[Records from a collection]
== Segment start ==

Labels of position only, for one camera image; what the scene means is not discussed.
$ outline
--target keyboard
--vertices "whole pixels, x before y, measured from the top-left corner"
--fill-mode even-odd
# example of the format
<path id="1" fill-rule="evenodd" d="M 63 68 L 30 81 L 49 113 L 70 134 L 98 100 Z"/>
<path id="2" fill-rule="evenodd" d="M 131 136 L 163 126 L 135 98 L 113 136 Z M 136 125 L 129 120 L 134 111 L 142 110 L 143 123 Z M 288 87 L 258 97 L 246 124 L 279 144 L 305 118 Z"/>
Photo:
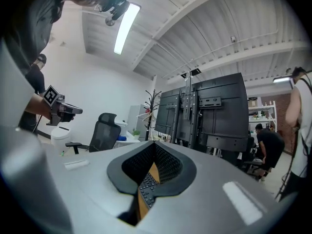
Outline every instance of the keyboard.
<path id="1" fill-rule="evenodd" d="M 148 173 L 141 185 L 139 186 L 139 190 L 141 193 L 141 196 L 147 206 L 148 209 L 150 209 L 153 204 L 155 203 L 155 197 L 154 197 L 154 188 L 159 186 L 160 183 L 156 181 L 153 176 Z"/>

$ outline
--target brick wall
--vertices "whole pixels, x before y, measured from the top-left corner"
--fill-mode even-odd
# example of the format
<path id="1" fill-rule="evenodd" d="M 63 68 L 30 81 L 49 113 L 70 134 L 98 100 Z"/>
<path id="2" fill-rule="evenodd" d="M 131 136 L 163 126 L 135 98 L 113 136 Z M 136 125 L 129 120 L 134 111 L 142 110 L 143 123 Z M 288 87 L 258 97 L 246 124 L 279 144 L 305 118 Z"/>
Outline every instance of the brick wall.
<path id="1" fill-rule="evenodd" d="M 285 122 L 285 114 L 290 102 L 291 94 L 261 97 L 262 104 L 270 104 L 275 100 L 277 112 L 277 131 L 282 135 L 285 141 L 285 149 L 292 152 L 291 139 L 294 143 L 294 134 L 292 128 Z"/>

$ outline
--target ceiling light
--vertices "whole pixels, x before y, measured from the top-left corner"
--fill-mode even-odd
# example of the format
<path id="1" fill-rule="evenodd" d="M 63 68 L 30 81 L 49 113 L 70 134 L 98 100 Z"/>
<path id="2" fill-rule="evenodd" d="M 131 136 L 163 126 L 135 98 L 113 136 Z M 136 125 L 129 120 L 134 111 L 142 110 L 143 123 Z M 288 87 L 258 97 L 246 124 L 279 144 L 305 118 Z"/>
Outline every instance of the ceiling light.
<path id="1" fill-rule="evenodd" d="M 124 14 L 120 27 L 119 27 L 118 35 L 116 38 L 116 43 L 115 43 L 115 48 L 114 48 L 114 52 L 116 54 L 121 55 L 122 48 L 125 44 L 127 35 L 140 9 L 141 9 L 141 6 L 131 3 L 129 5 L 128 10 Z"/>
<path id="2" fill-rule="evenodd" d="M 279 78 L 274 78 L 273 83 L 277 82 L 283 82 L 283 81 L 289 81 L 291 78 L 290 77 L 279 77 Z"/>

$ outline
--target white vest
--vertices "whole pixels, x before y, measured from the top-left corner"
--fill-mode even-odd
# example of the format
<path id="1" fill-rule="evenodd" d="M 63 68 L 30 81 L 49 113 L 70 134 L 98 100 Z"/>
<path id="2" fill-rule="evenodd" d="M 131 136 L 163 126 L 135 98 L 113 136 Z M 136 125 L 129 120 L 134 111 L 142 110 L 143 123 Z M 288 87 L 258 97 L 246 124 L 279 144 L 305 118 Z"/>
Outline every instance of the white vest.
<path id="1" fill-rule="evenodd" d="M 312 72 L 302 76 L 301 78 L 306 80 L 307 83 L 312 86 Z M 295 87 L 299 90 L 301 98 L 301 119 L 299 120 L 301 126 L 298 133 L 298 145 L 292 162 L 291 171 L 297 176 L 306 177 L 308 157 L 306 150 L 304 149 L 301 136 L 310 151 L 312 144 L 312 129 L 310 130 L 310 126 L 312 124 L 312 95 L 308 86 L 302 80 L 299 80 Z"/>

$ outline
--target white table
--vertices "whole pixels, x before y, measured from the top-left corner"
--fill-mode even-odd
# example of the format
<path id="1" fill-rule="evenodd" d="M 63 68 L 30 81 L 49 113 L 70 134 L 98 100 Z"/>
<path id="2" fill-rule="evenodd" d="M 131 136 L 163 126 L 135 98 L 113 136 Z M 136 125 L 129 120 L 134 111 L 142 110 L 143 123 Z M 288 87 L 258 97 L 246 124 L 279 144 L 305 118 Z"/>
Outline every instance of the white table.
<path id="1" fill-rule="evenodd" d="M 138 139 L 135 139 L 133 137 L 133 135 L 131 133 L 129 133 L 128 131 L 127 131 L 126 137 L 127 137 L 127 140 L 125 140 L 125 141 L 117 140 L 116 144 L 113 148 L 118 148 L 118 147 L 127 146 L 127 145 L 131 145 L 131 144 L 140 142 Z"/>

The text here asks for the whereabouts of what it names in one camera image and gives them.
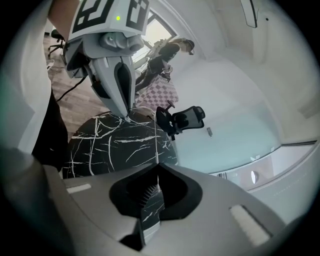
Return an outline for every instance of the black shirt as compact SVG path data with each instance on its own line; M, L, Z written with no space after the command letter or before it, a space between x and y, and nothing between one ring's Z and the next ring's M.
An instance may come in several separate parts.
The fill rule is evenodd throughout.
M175 43L167 43L161 50L159 51L159 56L149 61L149 67L152 73L161 73L164 64L162 61L169 62L171 61L180 51L179 45Z

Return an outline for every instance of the marble tabletop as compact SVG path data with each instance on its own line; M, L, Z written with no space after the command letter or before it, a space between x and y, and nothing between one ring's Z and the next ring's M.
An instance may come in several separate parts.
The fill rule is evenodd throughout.
M86 121L73 135L62 168L64 179L119 172L156 162L177 164L171 139L149 117L131 112L120 118L105 112ZM164 209L157 187L142 209L142 227L146 230L159 222Z

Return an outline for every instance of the skin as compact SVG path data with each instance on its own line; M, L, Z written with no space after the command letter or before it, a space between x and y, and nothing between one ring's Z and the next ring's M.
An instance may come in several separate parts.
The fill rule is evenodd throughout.
M79 2L79 0L54 0L50 7L48 19L66 41L69 38L70 28Z

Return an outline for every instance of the checkered blanket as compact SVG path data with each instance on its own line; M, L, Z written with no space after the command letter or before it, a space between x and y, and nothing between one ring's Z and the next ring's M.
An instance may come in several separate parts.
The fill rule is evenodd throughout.
M169 106L168 100L172 101L172 103L178 102L179 97L177 91L172 81L168 82L167 79L158 75L151 81L150 85L135 98L135 105L137 107L148 107L156 111L157 107L167 108Z

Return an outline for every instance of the black marble table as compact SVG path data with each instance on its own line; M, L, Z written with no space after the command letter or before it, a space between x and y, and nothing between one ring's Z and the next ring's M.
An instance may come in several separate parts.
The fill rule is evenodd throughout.
M156 162L176 164L177 156L170 138L150 118L131 112L126 118L111 112L85 122L68 144L62 168L64 179L119 172ZM164 201L157 187L142 210L146 230L159 221Z

== Segment end ==

◆ Task requirements ◆
Excluding the pictures, transcribe all of the entries exactly.

◆ Answer for the task ◆
Labels of position only, for one camera image; what the scene means is not discussed.
$ outline
--target keyboard
--vertices "whole pixels, x before y, measured from the top-left corner"
--fill-mode even-odd
# example of the format
<path id="1" fill-rule="evenodd" d="M 63 68 L 30 81 L 49 113 L 70 134 L 98 100 Z"/>
<path id="2" fill-rule="evenodd" d="M 131 136 L 163 126 L 135 98 L 113 136 Z M 136 125 L 129 120 L 134 111 L 142 110 L 143 123 Z M 288 87 L 258 97 L 246 124 L 279 144 L 305 118 Z"/>
Photo:
Outline every instance of the keyboard.
<path id="1" fill-rule="evenodd" d="M 148 173 L 141 185 L 139 186 L 139 190 L 141 193 L 141 196 L 147 206 L 148 209 L 150 209 L 153 204 L 155 203 L 155 197 L 154 197 L 154 188 L 159 186 L 160 183 L 156 181 L 153 176 Z"/>

$ outline
--target brick wall
--vertices "whole pixels, x before y, measured from the top-left corner"
--fill-mode even-odd
# example of the format
<path id="1" fill-rule="evenodd" d="M 63 68 L 30 81 L 49 113 L 70 134 L 98 100 Z"/>
<path id="2" fill-rule="evenodd" d="M 131 136 L 163 126 L 135 98 L 113 136 Z M 136 125 L 129 120 L 134 111 L 142 110 L 143 123 Z M 288 87 L 258 97 L 246 124 L 279 144 L 305 118 Z"/>
Outline every instance of the brick wall.
<path id="1" fill-rule="evenodd" d="M 285 122 L 285 114 L 290 102 L 291 94 L 261 97 L 262 104 L 270 104 L 275 100 L 277 112 L 277 131 L 282 135 L 285 141 L 285 149 L 292 152 L 291 139 L 294 143 L 294 134 L 292 128 Z"/>

$ outline
--target ceiling light
--vertices "whole pixels, x before y, measured from the top-left corner"
--fill-mode even-odd
# example of the format
<path id="1" fill-rule="evenodd" d="M 63 68 L 30 81 L 49 113 L 70 134 L 98 100 Z"/>
<path id="2" fill-rule="evenodd" d="M 131 136 L 163 126 L 135 98 L 113 136 Z M 136 125 L 129 120 L 134 111 L 142 110 L 143 123 Z M 288 87 L 258 97 L 246 124 L 279 144 L 305 118 Z"/>
Outline every instance of the ceiling light.
<path id="1" fill-rule="evenodd" d="M 124 14 L 120 27 L 119 27 L 118 35 L 116 38 L 116 43 L 115 43 L 115 48 L 114 48 L 114 52 L 116 54 L 121 55 L 122 48 L 125 44 L 127 35 L 140 9 L 141 9 L 141 6 L 131 3 L 129 5 L 128 10 Z"/>
<path id="2" fill-rule="evenodd" d="M 279 78 L 274 78 L 273 83 L 277 82 L 283 82 L 283 81 L 289 81 L 291 78 L 290 77 L 279 77 Z"/>

$ outline
--target white vest
--vertices "whole pixels, x before y, measured from the top-left corner"
--fill-mode even-odd
# example of the format
<path id="1" fill-rule="evenodd" d="M 63 68 L 30 81 L 49 113 L 70 134 L 98 100 Z"/>
<path id="2" fill-rule="evenodd" d="M 131 136 L 163 126 L 135 98 L 113 136 Z M 136 125 L 129 120 L 134 111 L 142 110 L 143 123 Z M 288 87 L 258 97 L 246 124 L 279 144 L 305 118 Z"/>
Outline every instance of the white vest.
<path id="1" fill-rule="evenodd" d="M 312 72 L 302 76 L 301 78 L 306 80 L 307 83 L 312 86 Z M 295 87 L 299 90 L 301 98 L 301 119 L 299 120 L 301 126 L 298 133 L 298 145 L 292 162 L 291 171 L 297 176 L 306 177 L 308 157 L 306 150 L 304 149 L 301 136 L 310 151 L 312 144 L 312 129 L 310 130 L 310 126 L 312 124 L 312 95 L 308 86 L 302 80 L 299 80 Z"/>

$ outline
--target white table
--vertices "whole pixels, x before y, measured from the top-left corner"
--fill-mode even-odd
# example of the format
<path id="1" fill-rule="evenodd" d="M 63 68 L 30 81 L 49 113 L 70 134 L 98 100 Z"/>
<path id="2" fill-rule="evenodd" d="M 131 136 L 163 126 L 135 98 L 113 136 Z M 136 125 L 129 120 L 134 111 L 142 110 L 143 123 Z M 288 87 L 258 97 L 246 124 L 279 144 L 305 118 Z"/>
Outline every instance of the white table.
<path id="1" fill-rule="evenodd" d="M 138 139 L 135 139 L 133 137 L 133 135 L 131 133 L 129 133 L 128 131 L 127 131 L 126 137 L 127 137 L 127 140 L 125 140 L 125 141 L 117 140 L 116 144 L 113 148 L 118 148 L 118 147 L 127 146 L 127 145 L 131 145 L 131 144 L 140 142 Z"/>

The text here asks for the whereabouts of what it names in one camera image and gives them.
Return an outline for every instance of the black shirt as compact SVG path data with each instance on its own line; M, L, Z written with no space after the command letter or before it, a space between x and y, and nothing between one ring's Z and the next ring's M.
An instance may come in several separate parts.
The fill rule is evenodd throughout.
M175 43L167 43L161 50L159 51L159 56L149 61L149 67L152 73L161 73L164 64L162 61L169 62L171 61L180 51L179 45Z

Return an outline for every instance of the marble tabletop as compact SVG path data with each instance on its own line; M, L, Z written with no space after the command letter or before it, a space between x and y, and nothing between one ring's Z and the next ring's M.
An instance may come in several separate parts.
The fill rule is evenodd throughout.
M86 121L73 135L62 168L64 179L119 172L156 162L177 164L171 139L149 117L131 112L120 118L105 112ZM164 209L157 187L142 209L142 227L146 230L159 222Z

Return an outline for every instance of the skin as compact SVG path data with each instance on its own line; M, L, Z written with no space after the command letter or before it, a space between x and y, and nothing between one ring's Z and the next ring's M.
An instance may come in several separate parts.
The fill rule is evenodd throughout.
M79 2L79 0L54 0L50 7L48 19L66 41L69 38L70 28Z

Return an outline for every instance of the checkered blanket as compact SVG path data with each instance on its own line; M, L, Z written with no space after the command letter or before it, a space between x and y, and nothing between one ring's Z and the next ring's M.
An instance may come in several separate parts.
The fill rule is evenodd throughout.
M169 106L168 100L172 101L172 103L178 102L179 97L177 91L172 81L168 82L167 79L158 75L151 81L150 85L135 98L135 105L137 107L148 107L156 111L157 107L167 108Z

Return an outline for every instance of the black marble table as compact SVG path data with each instance on its own line; M, L, Z written with no space after the command letter or before it, a space between x and y, and nothing between one ring's Z and the next ring's M.
An instance may come in several separate parts.
The fill rule is evenodd throughout.
M156 162L176 164L177 156L170 138L150 118L131 112L126 118L111 112L85 122L68 144L62 168L64 179L119 172ZM164 201L157 187L142 210L146 230L159 221Z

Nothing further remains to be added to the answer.